Parque Municipal Roberto Mário Santini – Av. Pres. Wilson, s/n – José Menino, Santos – São Paulo/SP – CEP 11065-201

🕒 Horário de Funcionamento do Museu do Surfe

O Museu do Surfe possui horário de visitação que deve ser conferido com atenção, já que diferentes bases públicas apresentam informações distintas.

• Horário pela Prefeitura de Santos: terça a domingo, das 8h às 18h

• Horário MuseusBr: quarta a domingo, das 9h às 18h

• Segunda-feira: fechado

Recomendação: confirmar o funcionamento antes da visita, especialmente em feriados, datas comemorativas e períodos de manutenção

☎️ Contato do Museu do Surfe

O Museu do Surfe possui os seguintes canais de contato:

• Telefone: (13) 3233-8113

• Secretaria dos Esportes: (13) 3269-8080

• E-mail: [email protected]

Dicas para Sua Visita

→ Prefira ir pela manhã, quando o passeio pela orla costuma ser mais agradável.

→ Reserve de 45 minutos a 1h30 para ver o acervo com calma.

→ Aproveite o entorno do Novo Quebra-Mar para complementar a visita com caminhada e fotos.

→ Confira o horário no dia da visita, porque há divergência entre bases públicas.

→ Leve câmera ou celular carregado, porque a fachada e o entorno rendem boas fotos.

→ Para grupos escolares ou visitas institucionais, faça contato antecipado para confirmar atendimento.

❓ Perguntas Frequentes (FAQ)

1) O Museu do Surfe é gratuito?
Sim. As bases públicas consultadas informam entrada gratuita.

2) Onde fica o Museu do Surfe em Santos?
Ele fica no Parque Municipal Roberto Mário Santini, na Avenida Presidente Wilson, s/n, bairro José Menino, em Santos.

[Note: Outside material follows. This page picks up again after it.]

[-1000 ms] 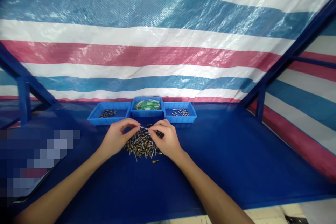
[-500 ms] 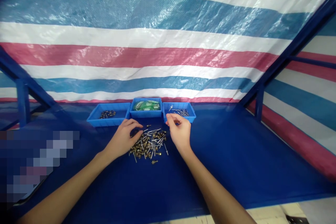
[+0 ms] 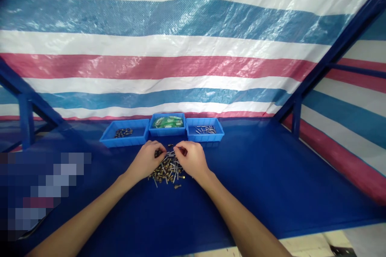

3) Qual é o horário de funcionamento do Museu do Surfe?
A informação mais recente da Prefeitura aponta terça a domingo, das 8h às 18h, mas o cadastro nacional ainda mostra quarta a domingo, das 9h às 18h.

4) O que tem no acervo do Museu do Surfe?
O acervo reúne mais de 70 pranchas, além de documentos, troféus, livros, roupas, revistas e salas temáticas dedicadas a nomes históricos do surfe.

5) Vale a pena visitar o Museu do Surfe?
Vale bastante, sobretudo para quem gosta de turismo cultural, esportes e da história de Santos. O museu combina acervo, localização privilegiada e a narrativa do nascimento do surfe no Brasil.

6) O Museu do Surfe tem acessibilidade?
Há menção local a sanitários adaptados, mas o cadastro do Ibram não lista infraestrutura específica para mobilidade, deficiência auditiva ou visual. O mais seguro é confirmar antes da visita.